The iPhone maker has been under pressure to pay taxes to European Union countries after it was found to have engaged in legal financial chicanery to drastically mitigate its tax burden.
-
@scottalanmiller said in Miscellaneous Tech News:
Apple pays France €500 million to cover a decade of back taxes
Paris has been urging other EU states to more heavily tax Silicon Valley giants.
Apple has reportedly paid 10 years of back taxes to the French tax authority—around €500 million (over $570 million)—according to L’Express, a business newspaper.
The iPhone maker has been under pressure to pay taxes to European Union countries after it was found to have engaged in legal financial chicanery to drastically mitigate its tax burden.
If it's legal, what's the issue? Why does Apple owe?
-
@Dashrender said in Miscellaneous Tech News:
@scottalanmiller said in Miscellaneous Tech News:
Apple pays France €500 million to cover a decade of back taxes
Paris has been urging other EU states to more heavily tax Silicon Valley giants.

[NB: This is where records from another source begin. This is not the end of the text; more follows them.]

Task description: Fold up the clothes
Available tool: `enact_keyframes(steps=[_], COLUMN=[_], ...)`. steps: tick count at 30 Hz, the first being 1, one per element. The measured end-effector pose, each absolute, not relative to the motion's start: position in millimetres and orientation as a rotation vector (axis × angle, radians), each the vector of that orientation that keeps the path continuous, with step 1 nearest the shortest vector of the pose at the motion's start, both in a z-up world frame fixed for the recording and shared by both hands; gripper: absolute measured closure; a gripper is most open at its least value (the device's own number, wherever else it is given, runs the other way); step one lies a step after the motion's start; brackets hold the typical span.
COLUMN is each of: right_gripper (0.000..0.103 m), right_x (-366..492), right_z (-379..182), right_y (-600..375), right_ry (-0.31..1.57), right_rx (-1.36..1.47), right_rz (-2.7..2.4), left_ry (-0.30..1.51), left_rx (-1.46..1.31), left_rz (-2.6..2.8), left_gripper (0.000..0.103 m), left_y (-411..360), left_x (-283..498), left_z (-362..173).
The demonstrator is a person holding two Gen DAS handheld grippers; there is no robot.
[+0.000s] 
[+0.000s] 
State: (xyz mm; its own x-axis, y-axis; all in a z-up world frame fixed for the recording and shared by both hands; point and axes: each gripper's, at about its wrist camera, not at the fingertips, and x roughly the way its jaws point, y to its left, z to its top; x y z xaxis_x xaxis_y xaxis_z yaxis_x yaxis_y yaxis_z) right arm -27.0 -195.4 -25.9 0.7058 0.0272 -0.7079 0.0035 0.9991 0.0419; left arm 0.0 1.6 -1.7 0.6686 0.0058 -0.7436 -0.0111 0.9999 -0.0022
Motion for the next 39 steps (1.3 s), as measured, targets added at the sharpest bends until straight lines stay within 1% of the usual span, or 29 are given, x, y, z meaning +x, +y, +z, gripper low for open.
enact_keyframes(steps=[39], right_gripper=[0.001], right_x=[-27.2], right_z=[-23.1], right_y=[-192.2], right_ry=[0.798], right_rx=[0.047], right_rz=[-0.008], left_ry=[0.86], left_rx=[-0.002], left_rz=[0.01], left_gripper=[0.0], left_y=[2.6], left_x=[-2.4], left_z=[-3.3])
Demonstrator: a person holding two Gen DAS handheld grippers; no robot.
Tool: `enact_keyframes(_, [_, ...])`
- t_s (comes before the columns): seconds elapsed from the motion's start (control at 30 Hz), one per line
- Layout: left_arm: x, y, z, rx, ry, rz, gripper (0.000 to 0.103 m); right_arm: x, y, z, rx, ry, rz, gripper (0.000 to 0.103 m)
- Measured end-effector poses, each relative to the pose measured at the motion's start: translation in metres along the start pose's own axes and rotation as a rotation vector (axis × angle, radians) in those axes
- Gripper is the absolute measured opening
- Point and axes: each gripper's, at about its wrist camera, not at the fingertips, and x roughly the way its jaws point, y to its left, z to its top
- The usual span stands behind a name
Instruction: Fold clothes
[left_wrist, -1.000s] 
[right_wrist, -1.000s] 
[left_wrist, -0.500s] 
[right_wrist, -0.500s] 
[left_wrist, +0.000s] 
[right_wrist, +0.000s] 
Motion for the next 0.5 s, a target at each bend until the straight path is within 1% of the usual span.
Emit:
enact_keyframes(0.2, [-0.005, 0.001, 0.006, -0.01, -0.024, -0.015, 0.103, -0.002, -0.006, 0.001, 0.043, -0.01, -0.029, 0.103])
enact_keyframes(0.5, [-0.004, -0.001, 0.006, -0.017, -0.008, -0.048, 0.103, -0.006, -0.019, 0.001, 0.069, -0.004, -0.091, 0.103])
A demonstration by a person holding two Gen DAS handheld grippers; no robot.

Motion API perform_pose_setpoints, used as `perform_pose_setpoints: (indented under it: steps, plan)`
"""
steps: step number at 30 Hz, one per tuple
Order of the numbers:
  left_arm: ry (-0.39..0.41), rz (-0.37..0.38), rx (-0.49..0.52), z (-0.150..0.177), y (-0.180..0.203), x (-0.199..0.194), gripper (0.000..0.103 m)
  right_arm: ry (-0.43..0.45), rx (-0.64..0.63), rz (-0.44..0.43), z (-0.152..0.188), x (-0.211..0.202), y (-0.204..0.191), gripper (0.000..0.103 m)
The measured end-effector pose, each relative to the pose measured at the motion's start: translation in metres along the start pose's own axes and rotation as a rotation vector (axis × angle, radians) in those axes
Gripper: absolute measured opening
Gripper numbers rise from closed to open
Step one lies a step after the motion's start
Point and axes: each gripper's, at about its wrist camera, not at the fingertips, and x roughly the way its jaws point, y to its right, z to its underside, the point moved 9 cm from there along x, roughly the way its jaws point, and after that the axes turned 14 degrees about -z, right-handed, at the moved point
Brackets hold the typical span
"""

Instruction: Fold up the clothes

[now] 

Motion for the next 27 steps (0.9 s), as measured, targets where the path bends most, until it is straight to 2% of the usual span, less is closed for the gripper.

Apple has reportedly paid 10 years of back taxes to the French tax authority—around €500 million (over $570 million)—according to L’Express, a business newspaper.
The iPhone maker has been under pressure to pay taxes to European Union countries after it was found to have engaged in legal financial chicanery to drastically mitigate its tax burden.
If it's legal, what's the issue? Why does Apple owe?
Because it obviously wasn't legal.
-
@Dashrender said in Miscellaneous Tech News:
@scottalanmiller said in Miscellaneous Tech News:
Apple pays France €500 million to cover a decade of back taxes
Paris has been urging other EU states to more heavily tax Silicon Valley giants.
Apple has reportedly paid 10 years of back taxes to the French tax authority—around €500 million (over $570 million)—according to L’Express, a business newspaper.
The iPhone maker has been under pressure to pay taxes to European Union countries after it was found to have engaged in legal financial chicanery to drastically mitigate its tax burden.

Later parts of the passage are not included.